Most people agree with me - an art exhibition by Karl Karlsson

13.05.2016 to 18.05.2016

Most people agree with me - an art exhibition by Karl Karlsson

Vernissage Friday May 13 at 19:00
with speeches, music, bar and Karlssons homebrewed absinth beer

"No, I have not changed my mind"
A seminar about exposing art as fraud (program coming)
Saturday 14 May. 2:00 p.m.

Opening hours
May 13, 7:00 p.m. to potentially 3:30 a.m.
May 14, 12:00 to 5:00 p.m.
May 15, 12:00 to 5:00 p.m.
May 16, 12:00 to 5:00 p.m.
May 17th 12:00 to 2:00 a.m.

We have outdoor seating on the opening and closing night.
It is possible to buy a snack on May 17, and at 3 p.m.

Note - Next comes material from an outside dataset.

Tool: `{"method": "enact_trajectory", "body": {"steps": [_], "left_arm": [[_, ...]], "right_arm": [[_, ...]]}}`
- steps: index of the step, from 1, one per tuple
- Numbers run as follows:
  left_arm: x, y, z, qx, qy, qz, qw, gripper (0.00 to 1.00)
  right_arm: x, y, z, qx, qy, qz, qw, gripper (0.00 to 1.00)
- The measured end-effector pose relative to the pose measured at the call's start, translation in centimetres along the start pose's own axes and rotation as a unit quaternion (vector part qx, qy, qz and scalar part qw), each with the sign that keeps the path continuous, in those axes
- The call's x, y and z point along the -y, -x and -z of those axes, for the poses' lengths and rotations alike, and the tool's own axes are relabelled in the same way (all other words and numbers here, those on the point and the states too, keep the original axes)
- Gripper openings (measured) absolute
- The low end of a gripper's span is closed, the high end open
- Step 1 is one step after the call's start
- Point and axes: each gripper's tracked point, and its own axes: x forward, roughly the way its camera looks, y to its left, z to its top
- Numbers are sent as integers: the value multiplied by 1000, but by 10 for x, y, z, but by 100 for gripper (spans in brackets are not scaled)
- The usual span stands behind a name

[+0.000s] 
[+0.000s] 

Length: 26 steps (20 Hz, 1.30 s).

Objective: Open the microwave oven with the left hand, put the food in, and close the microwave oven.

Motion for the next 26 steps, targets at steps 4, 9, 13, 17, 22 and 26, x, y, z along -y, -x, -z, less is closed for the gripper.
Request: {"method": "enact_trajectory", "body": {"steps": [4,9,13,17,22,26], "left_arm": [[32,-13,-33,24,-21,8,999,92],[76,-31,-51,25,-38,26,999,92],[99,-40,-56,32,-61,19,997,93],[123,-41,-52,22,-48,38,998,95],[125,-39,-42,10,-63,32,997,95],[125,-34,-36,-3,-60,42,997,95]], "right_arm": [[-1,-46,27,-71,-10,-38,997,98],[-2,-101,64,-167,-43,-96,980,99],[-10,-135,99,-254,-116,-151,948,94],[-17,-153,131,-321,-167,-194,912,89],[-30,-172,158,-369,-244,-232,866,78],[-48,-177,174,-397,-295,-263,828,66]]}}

Karlsson will offer a taste of surströmming.
https://en.wikipedia.org/wiki/Surstr%C3%B6mming


Auction
The artworks will be for sale, each work goes to the highest bid above 1500 NOK
Pictures of the works will be posted here in the event with individual biddings. The biddings closes at 2:00 a.m. on May 18. After this the five minute rule applies.
Kurant takes a commission on 50% and the remaining profits will be donated to SMISO, Support center against incest and sexual abuse in Tromsø.
On top of the final bid comes an art fee of 5% of the sales amount. This goes to the Visual Artists Assistance Fund.




In spring 2015 the artist-run space Kurant entered a public debate that arose after the police union representative Karl Karlsson in an interview with the local newspaper iTromsø slaughtered some of the paintings that had been purchased by KORO as public art for the new police headquarters in Tromsø. The cover of the newspaper showed a picture of Karlsson saying "I could have made this myself in my own garage!". He was also quoted as saying "if it's this easy to create art, I imagine a career as an artist after I retire from the police".

It was easy to foresee the discussion that would follow in the newspaper, where one was either for or against contemporary art as such. Rather than dismiss Karlsson's allegations as unfounded, we at Kurant published an open letter in the same newspaper, in which we invited him to make good on his claims by creating an art exhibition in our space. He accepted the invitation, and we have over time been in dialogue about his artistic process. This has received huge attention in the media and the people of Tromsø in general. The newspaper iTromsø has followed the case almost minute by minute, and many have expressed that Karlsson puts words on their feelings about contemporary art. Now the stage is set for the final act of this cultural-political comedy, when Karlsson's own paintings will be exhibited at Kurant. Well met!